Herr was born in 1775 to a family embroiled in the porcelain trade of Vienna. Several of his family members worked at the Vienna Porcelain Manufactory, including his father Johann (d. 1792) and his uncle Claudius. By the age of 10, he was already introduced to life at the factory. He showed an aptitude for drawing, and his talents were fostered by the resident artists. He became an apprentice in figure painting in 1791, and he became a student at the Academy of Vienna in 1793.

By 1801, Herr was considered one of the best painters in the trade. His works were highly valued and he was a top earner at the factory. He mainly decorated smaller items such tobacco cans, lids, coffee mugs, pomade tins and tobacco pipes until 1806. He then moved primarily to plates, which he painted with scenes of mythological events. He started producing larger tableaus on serving platters in 1816. Between 1818 and 1819, Herr was one of the artists commissioned on a gift of 62 porcelain plates for the Duke of Wellington from King Frederick William III of Prussia.
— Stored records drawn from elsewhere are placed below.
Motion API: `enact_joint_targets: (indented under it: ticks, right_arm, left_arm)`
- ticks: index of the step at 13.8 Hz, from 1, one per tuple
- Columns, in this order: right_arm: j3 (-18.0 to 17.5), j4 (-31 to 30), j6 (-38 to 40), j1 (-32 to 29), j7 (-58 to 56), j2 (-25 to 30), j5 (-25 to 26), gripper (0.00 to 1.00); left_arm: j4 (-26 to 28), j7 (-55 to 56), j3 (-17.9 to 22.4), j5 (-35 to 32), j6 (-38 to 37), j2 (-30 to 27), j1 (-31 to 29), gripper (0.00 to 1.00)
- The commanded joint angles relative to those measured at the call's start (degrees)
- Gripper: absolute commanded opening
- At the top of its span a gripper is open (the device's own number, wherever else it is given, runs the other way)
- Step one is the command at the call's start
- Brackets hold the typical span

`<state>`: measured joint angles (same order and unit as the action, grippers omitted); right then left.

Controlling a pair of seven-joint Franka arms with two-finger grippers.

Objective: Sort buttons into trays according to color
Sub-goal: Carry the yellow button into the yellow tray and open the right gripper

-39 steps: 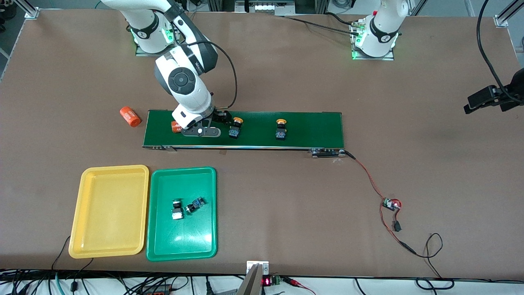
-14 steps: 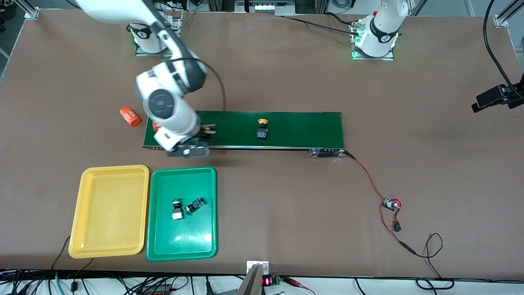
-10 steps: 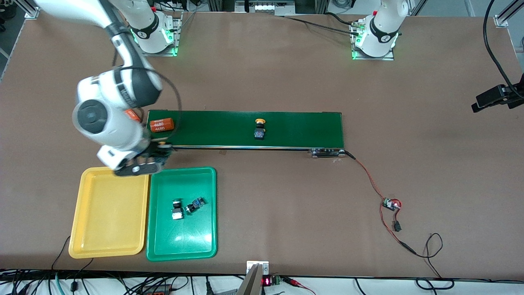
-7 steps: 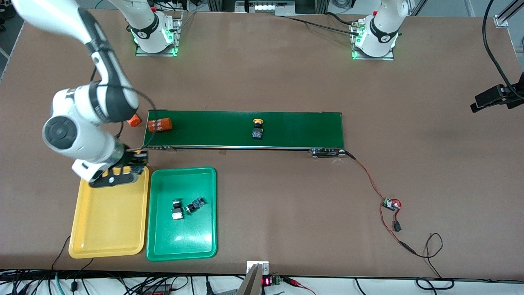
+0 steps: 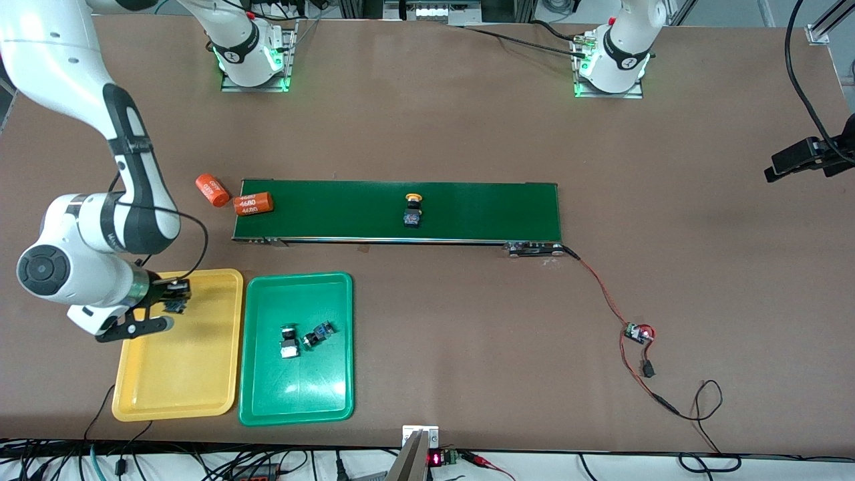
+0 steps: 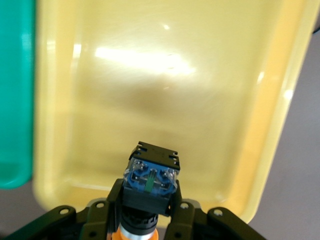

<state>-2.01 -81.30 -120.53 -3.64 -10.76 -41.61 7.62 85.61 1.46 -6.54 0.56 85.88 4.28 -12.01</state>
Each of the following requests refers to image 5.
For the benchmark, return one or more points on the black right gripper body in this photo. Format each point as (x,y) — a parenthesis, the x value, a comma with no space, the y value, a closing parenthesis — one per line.
(161,289)

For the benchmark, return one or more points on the yellow push button switch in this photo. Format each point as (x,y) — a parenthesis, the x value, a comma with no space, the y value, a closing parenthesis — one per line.
(176,305)
(413,212)

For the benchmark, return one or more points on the orange cylinder with white print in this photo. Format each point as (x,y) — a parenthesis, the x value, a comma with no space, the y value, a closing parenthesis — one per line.
(254,203)
(212,190)

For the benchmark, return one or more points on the green push button switch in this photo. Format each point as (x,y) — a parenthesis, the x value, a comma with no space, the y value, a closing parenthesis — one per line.
(318,335)
(289,342)

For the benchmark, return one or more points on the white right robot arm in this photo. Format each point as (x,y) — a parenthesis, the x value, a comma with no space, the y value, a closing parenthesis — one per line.
(67,267)

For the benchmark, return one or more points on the yellow plastic tray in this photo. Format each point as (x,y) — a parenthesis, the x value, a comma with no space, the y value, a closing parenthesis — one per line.
(177,361)

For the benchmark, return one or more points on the green plastic tray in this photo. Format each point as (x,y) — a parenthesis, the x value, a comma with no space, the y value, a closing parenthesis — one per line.
(297,387)

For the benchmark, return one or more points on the small green circuit board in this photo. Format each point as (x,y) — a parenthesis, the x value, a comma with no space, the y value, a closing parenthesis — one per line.
(638,333)

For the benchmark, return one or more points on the green conveyor belt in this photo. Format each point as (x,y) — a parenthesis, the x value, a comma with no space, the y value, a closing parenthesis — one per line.
(467,210)

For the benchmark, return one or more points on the red digit display module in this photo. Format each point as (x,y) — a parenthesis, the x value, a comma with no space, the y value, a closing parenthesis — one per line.
(435,459)

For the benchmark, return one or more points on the red clip lead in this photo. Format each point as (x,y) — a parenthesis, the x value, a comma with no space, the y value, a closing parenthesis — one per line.
(487,462)

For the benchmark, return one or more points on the grey metal equipment box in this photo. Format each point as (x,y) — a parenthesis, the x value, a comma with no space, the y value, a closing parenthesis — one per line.
(434,10)

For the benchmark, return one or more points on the aluminium frame profile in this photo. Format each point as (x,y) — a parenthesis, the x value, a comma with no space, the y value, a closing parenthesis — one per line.
(818,33)

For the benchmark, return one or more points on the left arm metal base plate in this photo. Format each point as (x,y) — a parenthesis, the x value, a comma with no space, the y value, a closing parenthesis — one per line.
(631,93)

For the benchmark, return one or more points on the grey metal camera bracket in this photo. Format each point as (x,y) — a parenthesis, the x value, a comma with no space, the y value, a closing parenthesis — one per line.
(414,461)
Herr was an expert at reproducing famous works on porcelain, and his skill outpaced many of his contemporaries. He became a favorite of Emperor Francis I, who often would gift plates and cups decorated by Herr. His reproduction of Jupiter and Thetis was received at the Viennese Art Exhibition in 1834.

Beginning in 1831, Herr took longer pauses from the factory. He deferred work to his brother Laurenz Herr (1787 – after 1850), whose artistry was also highly praised. He ceased working at the factory altogether in 1838.